A paper by Aleksandar Andonov, an associate professor of finance at the University of Amsterdam and Joshua Rauh, director of research and senior fellow at Stanford University’s Hoover Institution, has found that institutional investors rely on past performance to set return expectations and these expectations affect target asset allocation.
The paper examined U.S. public pension plans, which have been required to report long-term expected rates of return by asset class beginning in fiscal year 2014. “This disclosure separately reveals institutional investor target allocations and expectations about returns in individual asset classes such as public equity, fixed income, private equity, hedge funds, and other asset classes,” the paper noted.

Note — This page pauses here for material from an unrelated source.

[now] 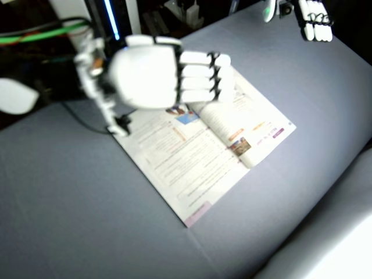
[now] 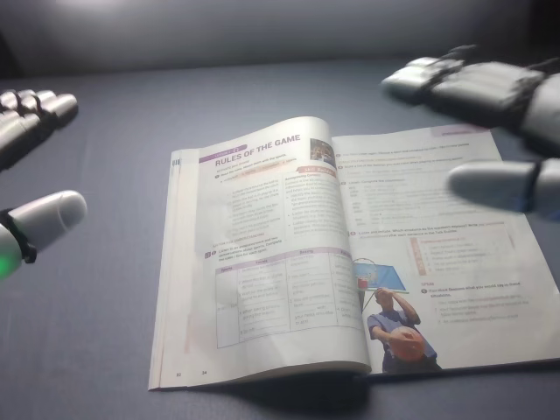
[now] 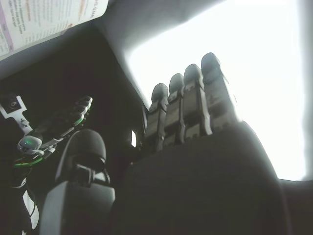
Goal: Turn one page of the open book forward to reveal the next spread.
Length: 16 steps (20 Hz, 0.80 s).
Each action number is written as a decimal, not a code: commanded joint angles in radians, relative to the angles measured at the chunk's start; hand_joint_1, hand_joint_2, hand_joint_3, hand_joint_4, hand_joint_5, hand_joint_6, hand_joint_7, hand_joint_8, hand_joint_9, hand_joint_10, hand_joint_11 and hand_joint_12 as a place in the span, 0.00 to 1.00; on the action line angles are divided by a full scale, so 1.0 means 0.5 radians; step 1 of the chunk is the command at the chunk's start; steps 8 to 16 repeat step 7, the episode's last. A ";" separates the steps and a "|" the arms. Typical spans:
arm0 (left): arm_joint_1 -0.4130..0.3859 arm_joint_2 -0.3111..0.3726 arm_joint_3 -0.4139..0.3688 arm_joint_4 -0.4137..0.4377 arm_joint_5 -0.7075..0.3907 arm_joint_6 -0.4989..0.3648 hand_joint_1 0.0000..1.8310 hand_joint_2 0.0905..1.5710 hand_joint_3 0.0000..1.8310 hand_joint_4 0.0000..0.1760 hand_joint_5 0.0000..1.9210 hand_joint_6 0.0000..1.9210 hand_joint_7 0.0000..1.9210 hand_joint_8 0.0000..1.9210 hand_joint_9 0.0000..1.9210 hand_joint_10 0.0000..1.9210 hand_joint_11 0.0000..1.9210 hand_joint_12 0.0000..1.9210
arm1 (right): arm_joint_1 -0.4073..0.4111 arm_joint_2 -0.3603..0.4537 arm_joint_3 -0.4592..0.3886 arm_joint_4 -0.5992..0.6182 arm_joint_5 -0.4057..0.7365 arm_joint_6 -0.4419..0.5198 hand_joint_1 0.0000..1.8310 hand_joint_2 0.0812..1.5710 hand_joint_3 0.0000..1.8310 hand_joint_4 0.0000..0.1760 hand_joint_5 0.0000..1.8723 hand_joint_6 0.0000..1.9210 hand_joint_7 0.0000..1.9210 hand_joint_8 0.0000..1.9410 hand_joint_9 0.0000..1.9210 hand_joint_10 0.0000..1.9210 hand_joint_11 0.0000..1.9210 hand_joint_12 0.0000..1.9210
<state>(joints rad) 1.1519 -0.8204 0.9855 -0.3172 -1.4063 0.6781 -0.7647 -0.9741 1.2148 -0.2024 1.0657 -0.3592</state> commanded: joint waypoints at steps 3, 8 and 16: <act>-0.013 -0.003 -0.018 0.018 -0.381 -0.036 0.00 0.84 0.00 0.13 0.04 0.00 0.01 0.00 0.00 0.00 0.00 0.00 | -0.121 0.057 -0.031 0.276 0.510 0.001 0.00 0.81 0.00 0.00 0.06 0.00 0.05 0.00 0.04 0.00 0.05 0.03; -0.009 0.001 -0.041 0.053 -0.529 -0.088 0.01 0.89 0.01 0.00 0.02 0.00 0.01 0.00 0.00 0.00 0.00 0.00 | -0.275 0.093 -0.071 0.509 0.825 -0.002 0.04 0.87 0.00 0.00 0.07 0.00 0.07 0.00 0.05 0.00 0.03 0.03; -0.009 0.001 -0.041 0.053 -0.529 -0.088 0.01 0.89 0.01 0.00 0.02 0.00 0.01 0.00 0.00 0.00 0.00 0.00 | -0.275 0.093 -0.071 0.509 0.825 -0.002 0.04 0.87 0.00 0.00 0.07 0.00 0.07 0.00 0.05 0.00 0.03 0.03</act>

Without the bias of previous experience, the expected return of a pension plan would hinge on the inherent risk associated with the asset classes in the portfolio at a given time. However, the paper found that there seems to be considerable variation away from what those expected returns would be in that case, noting “. . . we find that asset class weights explain only around 25 per cent of variation in the [portfolio expected return], leaving a large role for variation in beliefs about expected returns in the different asset classes.”
Reviewing how an individual plan has performed over the past decade, the paper found “. . . each additional percentage point of past return raises the [portfolio expected return] by approximately 25 basis points, even after controlling for the percentage allocated to each class of risky assets, the volatility of past returns and the fiscal stress from unfunded liabilities.”
This enhanced view of expected returns is compounded when those in leadership positions at a pension plan have been with the plan for an extended period and therefore been around to experience the positive investment outcomes, the paper said.
The phenomenon of anticipating inflated returns can also be enhanced by a continued relationship between a pension plan and an investment consultant, the paper said. “Specifically, controlling for interaction terms between the past return and each of the five consultants with the largest market share in our sample explains approximately half of the coefficient on past returns. This result also shows that there is significant variation in the reliance on experienced past returns in setting future expectations.”